If your business requirements fluctuate, we recommend that you enable auto scaling for your E-MapReduce (EMR) cluster and configure auto scaling rules to increase or decrease task nodes based on your business requirements. Auto scaling not only ensures sufficient computing resources for your jobs but also reduces costs.

Prerequisites

An auto scaling machine group is created. For more information, see Create an auto scaling machine group.

Configure auto scaling

  1. Go to the Cluster Overview page.
    1. Log on to the Alibaba Cloud EMR console.
    2. In the top navigation bar, select the region where your cluster resides and select a resource group based on your business requirements.
    3. Click the Cluster Management tab.
    4. On the Cluster Management page, find your cluster and click Details in the Actions column.
  2. In the left-side navigation pane, choose Auto Scaling > Auto Scaling Settings.
  3. On the Auto Scaling Settings page, find your auto scaling machine group and click Configure Rules in the Actions column.
  4. In the Auto Scaling Settings pane, configure the parameters.
    1. In the Basic Information section, configure the parameters described in the following table.
      Parameter Description
      Max Instances The maximum number of task nodes in the auto scaling machine group. If an auto scaling rule is met but this upper limit has been reached, the system still does not trigger auto scaling. Maximum value: 500.
      Minimum Instances The minimum number of task nodes in the auto scaling machine group. If the number of task nodes set in a scale-out or scale-in rule is less than the value of this parameter, the cluster is scaled based on the value of this parameter when the rule is triggered for the first time.

      For example, if this parameter is set to 3 and a scale-out rule is that one node is added at 00:00 every day, the system adds three nodes at 00:00 on the first day. This way, the requirement for the minimum number of nodes is met.

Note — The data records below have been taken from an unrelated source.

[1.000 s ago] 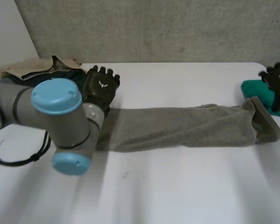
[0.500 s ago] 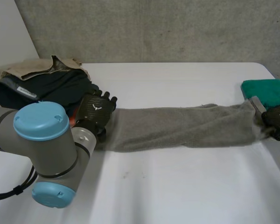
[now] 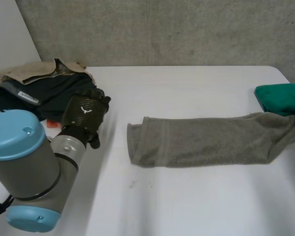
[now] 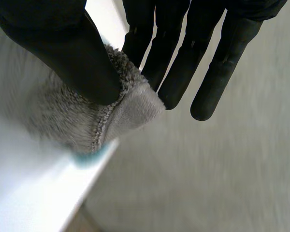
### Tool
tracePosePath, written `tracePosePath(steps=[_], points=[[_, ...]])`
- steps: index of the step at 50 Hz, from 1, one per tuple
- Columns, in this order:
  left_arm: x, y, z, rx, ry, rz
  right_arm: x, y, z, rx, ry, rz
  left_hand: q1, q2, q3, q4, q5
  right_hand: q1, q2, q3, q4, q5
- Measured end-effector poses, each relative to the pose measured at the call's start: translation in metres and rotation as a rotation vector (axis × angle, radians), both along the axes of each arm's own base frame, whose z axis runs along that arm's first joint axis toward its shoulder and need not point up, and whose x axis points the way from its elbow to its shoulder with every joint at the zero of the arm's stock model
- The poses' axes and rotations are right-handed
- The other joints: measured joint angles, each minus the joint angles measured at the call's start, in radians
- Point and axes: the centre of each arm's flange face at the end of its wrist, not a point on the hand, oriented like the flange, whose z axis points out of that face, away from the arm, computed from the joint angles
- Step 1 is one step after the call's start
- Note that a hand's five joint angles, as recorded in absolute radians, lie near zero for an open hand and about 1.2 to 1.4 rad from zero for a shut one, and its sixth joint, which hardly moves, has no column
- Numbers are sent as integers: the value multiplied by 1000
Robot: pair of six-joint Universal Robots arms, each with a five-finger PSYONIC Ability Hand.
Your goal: Fold the laundry.
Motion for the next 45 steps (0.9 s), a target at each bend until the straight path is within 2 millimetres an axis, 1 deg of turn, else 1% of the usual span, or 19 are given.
tracePosePath(steps=[3,6,8,9,10,13,16,18,19,21,23,24,27,29,32,33,36,40,45], points=[[6,0,5,-11,8,17,63,15,15,-46,-39,161,0,0,0,0,0,0,0,2,0,0],[11,0,10,-19,16,30,118,37,22,-73,-74,323,0,0,0,0,0,0,0,2,0,0],[13,1,11,-22,21,33,142,48,21,-80,-85,400,0,0,0,0,0,0,1,2,0,0],[15,2,13,-25,28,38,177,67,18,-86,-99,520,0,0,0,0,0,0,1,2,0,0],[16,2,15,-27,34,40,197,81,13,-83,-106,596,0,0,0,0,0,0,1,2,0,0],[18,4,17,-26,49,44,245,120,-6,-58,-115,793,0,0,0,0,0,0,1,2,0,0],[19,6,17,-21,63,45,281,163,-35,3,-112,970,0,0,0,0,0,0,1,2,0,0],[19,7,17,-18,67,45,289,177,-46,31,-107,1020,0,0,0,0,0,0,1,2,0,0],[19,7,16,-15,70,44,296,192,-60,65,-98,1067,0,0,0,0,0,0,1,2,0,0],[18,8,16,-12,72,42,299,202,-69,90,-89,1092,0,0,0,0,0,0,-2,-3,-5,-2],[17,8,15,-11,74,38,299,212,-78,119,-79,1113,0,0,0,0,0,-140,-193,-198,-194,-160],[16,8,15,-12,75,37,299,212,-79,122,-78,1113,0,0,0,0,0,-164,-219,-225,-216,-181],[10,6,18,-30,85,22,293,214,-74,127,-87,1094,0,0,0,0,0,-733,-802,-794,-785,-767],[2,6,19,-48,95,2,286,208,-65,122,-107,1055,0,0,0,0,0,-876,-937,-940,-944,-913],[-14,7,22,-77,113,-44,274,196,-52,123,-145,988,0,0,0,0,0,-890,-967,-980,-985,-935],[-21,8,23,-87,120,-62,261,185,-42,132,-193,920,0,0,0,0,0,-890,-967,-981,-988,-935],[-42,11,21,-101,133,-116,234,167,-32,182,-300,790,0,0,0,0,0,-890,-967,-981,-988,-935],[-67,15,14,-100,137,-176,207,153,-33,262,-404,661,0,0,0,0,0,-890,-967,-981,-988,-935],[-93,19,-6,-72,120,-236,166,137,-50,378,-474,485,0,0,0,0,0,-890,-967,-981,-988,-935]])
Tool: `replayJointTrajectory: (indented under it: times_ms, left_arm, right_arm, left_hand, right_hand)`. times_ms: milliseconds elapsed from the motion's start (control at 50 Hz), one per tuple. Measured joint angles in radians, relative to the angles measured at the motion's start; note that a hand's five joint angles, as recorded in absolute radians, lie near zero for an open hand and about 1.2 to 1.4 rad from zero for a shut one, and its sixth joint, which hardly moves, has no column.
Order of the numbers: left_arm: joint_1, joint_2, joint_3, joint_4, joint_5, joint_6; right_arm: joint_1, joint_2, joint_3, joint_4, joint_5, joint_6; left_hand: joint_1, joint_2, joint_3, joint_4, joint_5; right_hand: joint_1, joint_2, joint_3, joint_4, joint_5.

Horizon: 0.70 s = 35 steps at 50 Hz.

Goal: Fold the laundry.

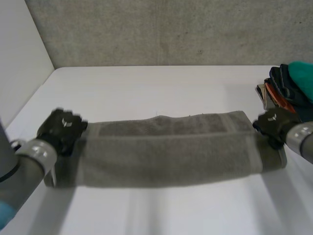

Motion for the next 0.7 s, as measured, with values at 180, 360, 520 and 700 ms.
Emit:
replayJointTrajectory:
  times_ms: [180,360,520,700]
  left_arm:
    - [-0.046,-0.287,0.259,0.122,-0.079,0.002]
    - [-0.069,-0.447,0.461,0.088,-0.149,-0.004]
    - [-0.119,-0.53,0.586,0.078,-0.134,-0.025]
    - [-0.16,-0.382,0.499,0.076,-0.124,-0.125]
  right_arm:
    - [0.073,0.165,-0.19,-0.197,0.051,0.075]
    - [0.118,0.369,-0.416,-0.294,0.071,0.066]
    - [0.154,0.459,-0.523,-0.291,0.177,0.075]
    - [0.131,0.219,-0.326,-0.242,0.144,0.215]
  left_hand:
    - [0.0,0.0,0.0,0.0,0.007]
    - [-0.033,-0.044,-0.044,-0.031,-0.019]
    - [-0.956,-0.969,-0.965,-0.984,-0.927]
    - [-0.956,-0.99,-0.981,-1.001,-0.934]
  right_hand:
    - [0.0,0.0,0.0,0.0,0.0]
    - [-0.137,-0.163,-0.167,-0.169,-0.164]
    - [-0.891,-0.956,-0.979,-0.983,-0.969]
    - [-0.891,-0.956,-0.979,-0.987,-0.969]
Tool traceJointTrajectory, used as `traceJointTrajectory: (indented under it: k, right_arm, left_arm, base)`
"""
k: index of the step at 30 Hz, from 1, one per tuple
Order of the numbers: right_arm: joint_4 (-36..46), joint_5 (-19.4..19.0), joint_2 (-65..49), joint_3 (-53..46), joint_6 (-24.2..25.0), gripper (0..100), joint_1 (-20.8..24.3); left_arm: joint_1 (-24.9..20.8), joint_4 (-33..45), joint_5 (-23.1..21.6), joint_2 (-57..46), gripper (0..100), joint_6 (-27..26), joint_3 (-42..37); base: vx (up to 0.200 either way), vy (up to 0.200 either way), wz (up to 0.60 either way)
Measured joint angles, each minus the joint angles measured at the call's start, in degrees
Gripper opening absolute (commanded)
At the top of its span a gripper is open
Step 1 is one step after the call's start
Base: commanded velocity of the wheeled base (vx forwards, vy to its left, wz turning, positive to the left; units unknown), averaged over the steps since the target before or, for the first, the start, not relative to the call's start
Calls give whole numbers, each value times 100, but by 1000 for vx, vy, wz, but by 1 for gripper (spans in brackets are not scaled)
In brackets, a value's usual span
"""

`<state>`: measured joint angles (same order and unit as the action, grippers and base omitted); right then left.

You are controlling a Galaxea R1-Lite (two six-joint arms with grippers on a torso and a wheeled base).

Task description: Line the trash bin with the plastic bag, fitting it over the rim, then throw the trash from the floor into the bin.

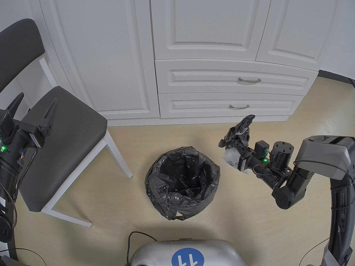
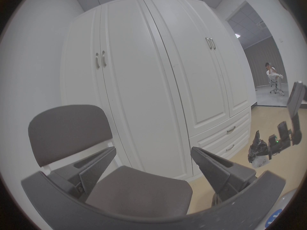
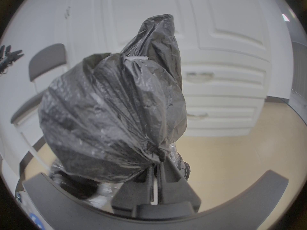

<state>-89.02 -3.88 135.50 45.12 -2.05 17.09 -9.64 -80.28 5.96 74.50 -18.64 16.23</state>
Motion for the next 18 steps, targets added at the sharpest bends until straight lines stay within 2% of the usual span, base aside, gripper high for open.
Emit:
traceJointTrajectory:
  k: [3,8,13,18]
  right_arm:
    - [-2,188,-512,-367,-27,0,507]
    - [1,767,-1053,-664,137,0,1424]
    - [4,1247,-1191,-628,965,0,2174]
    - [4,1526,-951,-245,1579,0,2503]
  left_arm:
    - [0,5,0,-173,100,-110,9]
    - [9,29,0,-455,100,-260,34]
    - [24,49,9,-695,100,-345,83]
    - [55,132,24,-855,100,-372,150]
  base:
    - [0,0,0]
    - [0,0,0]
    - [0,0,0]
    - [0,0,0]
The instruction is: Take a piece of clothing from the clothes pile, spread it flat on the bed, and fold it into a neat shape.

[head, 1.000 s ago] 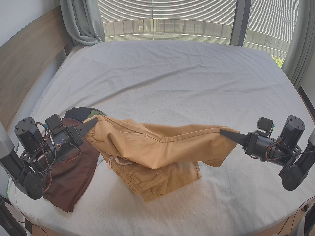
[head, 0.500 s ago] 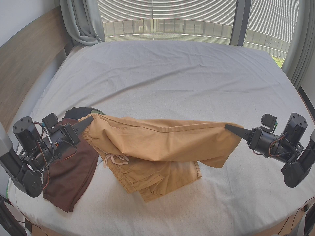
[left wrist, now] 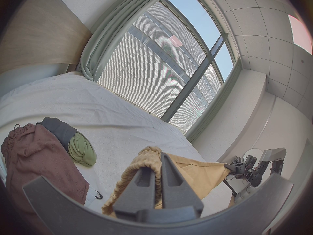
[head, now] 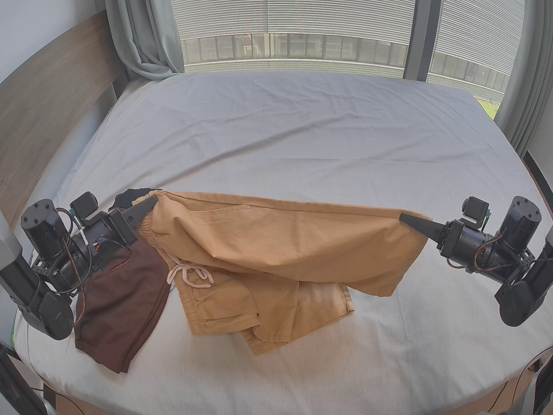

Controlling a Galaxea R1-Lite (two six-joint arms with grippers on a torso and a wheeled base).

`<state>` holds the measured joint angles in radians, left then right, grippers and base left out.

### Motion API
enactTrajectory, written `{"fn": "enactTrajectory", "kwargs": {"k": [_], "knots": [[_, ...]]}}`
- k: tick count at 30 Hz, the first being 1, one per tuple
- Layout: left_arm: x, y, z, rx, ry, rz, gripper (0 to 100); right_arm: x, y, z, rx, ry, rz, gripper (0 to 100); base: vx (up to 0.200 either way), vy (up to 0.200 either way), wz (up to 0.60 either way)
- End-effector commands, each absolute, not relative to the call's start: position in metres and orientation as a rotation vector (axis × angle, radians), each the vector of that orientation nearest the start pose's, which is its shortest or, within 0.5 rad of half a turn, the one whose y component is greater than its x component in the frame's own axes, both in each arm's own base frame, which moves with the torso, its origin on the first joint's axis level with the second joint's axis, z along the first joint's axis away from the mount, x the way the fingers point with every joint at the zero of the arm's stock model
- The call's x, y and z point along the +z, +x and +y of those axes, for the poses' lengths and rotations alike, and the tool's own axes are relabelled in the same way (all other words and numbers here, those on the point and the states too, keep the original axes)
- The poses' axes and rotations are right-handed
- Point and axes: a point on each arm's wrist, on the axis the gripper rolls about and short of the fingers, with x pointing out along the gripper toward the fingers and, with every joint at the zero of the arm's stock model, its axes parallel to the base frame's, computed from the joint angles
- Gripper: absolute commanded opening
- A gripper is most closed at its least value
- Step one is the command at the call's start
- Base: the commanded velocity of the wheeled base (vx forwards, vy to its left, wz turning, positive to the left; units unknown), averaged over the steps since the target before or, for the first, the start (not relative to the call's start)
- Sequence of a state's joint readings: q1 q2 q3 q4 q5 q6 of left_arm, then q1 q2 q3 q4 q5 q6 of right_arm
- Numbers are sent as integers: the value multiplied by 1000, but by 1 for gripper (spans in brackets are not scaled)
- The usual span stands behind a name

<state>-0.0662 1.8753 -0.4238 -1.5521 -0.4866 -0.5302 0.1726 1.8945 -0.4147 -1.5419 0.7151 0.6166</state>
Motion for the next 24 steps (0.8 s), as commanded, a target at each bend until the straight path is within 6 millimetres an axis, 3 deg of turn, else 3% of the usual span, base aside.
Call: {"fn": "enactTrajectory", "kwargs": {"k": [1, 24], "knots": [[134, 287, -25, -551, -492, 32, 0, 123, 278, 62, 870, 558, 209, 0, 0, 0, 0], [123, 292, -24, -540, -468, 56, 0, 122, 284, 57, 852, 558, 200, 0, 0, 0, 0]]}}
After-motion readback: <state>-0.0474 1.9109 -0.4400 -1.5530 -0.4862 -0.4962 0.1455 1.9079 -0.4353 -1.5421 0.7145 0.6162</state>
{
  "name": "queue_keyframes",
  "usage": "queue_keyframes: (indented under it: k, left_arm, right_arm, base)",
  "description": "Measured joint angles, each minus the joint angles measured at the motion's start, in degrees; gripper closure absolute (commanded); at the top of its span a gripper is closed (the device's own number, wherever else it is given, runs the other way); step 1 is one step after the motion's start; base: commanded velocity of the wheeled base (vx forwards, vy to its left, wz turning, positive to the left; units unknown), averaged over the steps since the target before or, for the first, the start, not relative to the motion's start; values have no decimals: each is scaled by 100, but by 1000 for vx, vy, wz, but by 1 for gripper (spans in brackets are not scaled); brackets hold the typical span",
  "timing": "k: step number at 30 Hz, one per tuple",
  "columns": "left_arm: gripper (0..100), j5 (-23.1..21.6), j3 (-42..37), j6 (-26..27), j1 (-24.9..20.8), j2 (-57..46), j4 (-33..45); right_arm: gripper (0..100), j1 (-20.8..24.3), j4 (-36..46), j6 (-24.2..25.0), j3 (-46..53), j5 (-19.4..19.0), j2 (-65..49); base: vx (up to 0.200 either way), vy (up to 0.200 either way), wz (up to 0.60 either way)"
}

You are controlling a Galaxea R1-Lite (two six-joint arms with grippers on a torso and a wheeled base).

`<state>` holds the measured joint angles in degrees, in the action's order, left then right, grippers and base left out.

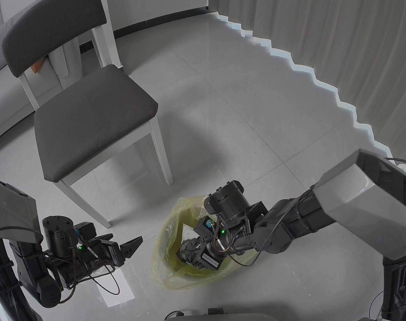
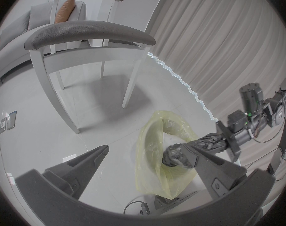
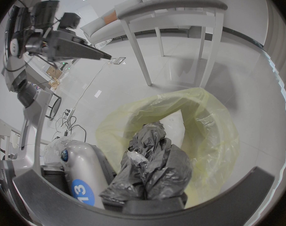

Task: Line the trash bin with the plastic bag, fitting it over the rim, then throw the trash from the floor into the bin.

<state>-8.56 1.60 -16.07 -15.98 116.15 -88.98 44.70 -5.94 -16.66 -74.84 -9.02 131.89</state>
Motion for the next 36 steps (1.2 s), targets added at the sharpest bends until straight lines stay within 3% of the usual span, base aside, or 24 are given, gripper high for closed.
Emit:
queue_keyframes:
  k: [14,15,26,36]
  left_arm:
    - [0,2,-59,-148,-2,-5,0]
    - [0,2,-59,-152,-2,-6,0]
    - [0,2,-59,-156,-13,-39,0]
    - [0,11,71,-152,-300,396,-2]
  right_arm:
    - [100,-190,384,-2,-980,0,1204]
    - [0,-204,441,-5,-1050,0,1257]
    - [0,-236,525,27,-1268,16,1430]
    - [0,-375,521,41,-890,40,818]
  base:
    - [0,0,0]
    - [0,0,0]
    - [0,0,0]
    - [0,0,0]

      Graceful Deprecation You can enable graceful deprecation and set a timeout period to deprecate the task node on which a job on YARN runs. If the period of time for which a job on YARN has run exceeds the timeout period or no job on YARN has run, the system deprecates the task node. The maximum value of Timeout is 3600, in seconds.
      Note To enable graceful deprecation, you must first change the value of the yarn.resourcemanager.nodes.exclude-path parameter on the YARN service page to /etc/ecm/hadoop-conf/yarn-exclude.xml.
    2. In the Cost Optimization Policy section, select Single Billing Method or Cost Optimization Mode.
      • Single Billing Method
        The system automatically searches for the instance types that match the vCPU and memory specifications you specified and displays the instance types in the Instance Type section. You must select one or more instance types in the Instance Type section so that the cluster can be scaled based on the selected instance types. Single Billing Method supports the following billing methods:
        • Pay-As-You-Go
          The order in which you select instance types determines the priorities of the instances that are used. The hourly price of each instance is displayed below the disk specifications in the Instance Type section. The price is the sum of the EMR service price and ECS instance price. Pay as you go
        • Spot Instance
          Notice If you have high service level agreement (SLA) requirements for your jobs, do not select this option to use preemptible instances because the instances may be released due to a failed bid or other reasons.
          The order in which you select instance types determines the priorities of the instances that are used. The hourly price of each instance based on the pay-as-you-go billing method is displayed below the disk specifications in the Instance Type section. You can also set an upper limit for the hourly price of each instance. The instance is displayed if its price does not exceed the upper limit. For more information about preemptible instances, see Overview. Preemptive instance
      • Cost Optimization Mode
        In this mode, you can develop a detailed cost optimization policy to achieve a balance between cost and stability. Cost Optimization Mode
        Parameter Description
        Minimum Pay-As-You-Go Nodes The minimum number of pay-as-you-go instances required by the auto scaling machine group. If the number of pay-as-you-go instances in the auto scaling machine group is less than this value, pay-as-you-go instances are preferentially created.
        Percentage of Pay-As-You-Go Nodes The proportion of pay-as-you-go instances in the auto scaling machine group after the number of created pay-as-you-go instances reaches the value of Minimum Pay-As-You-Go Nodes.
        Lowest-Cost Instance Types The number of instance types that have the lowest prices. If preemptible instances are required, the system evenly creates the preemptible instances of the instance types that have the lowest prices. The maximum value is 3.
        Supplement Preemptible Instances Specifies whether to enable preemptible instance supplementation. If this feature is enabled, the system automatically replaces an existing preemptible instance with a new preemptible instance about five minutes before the existing instance is reclaimed.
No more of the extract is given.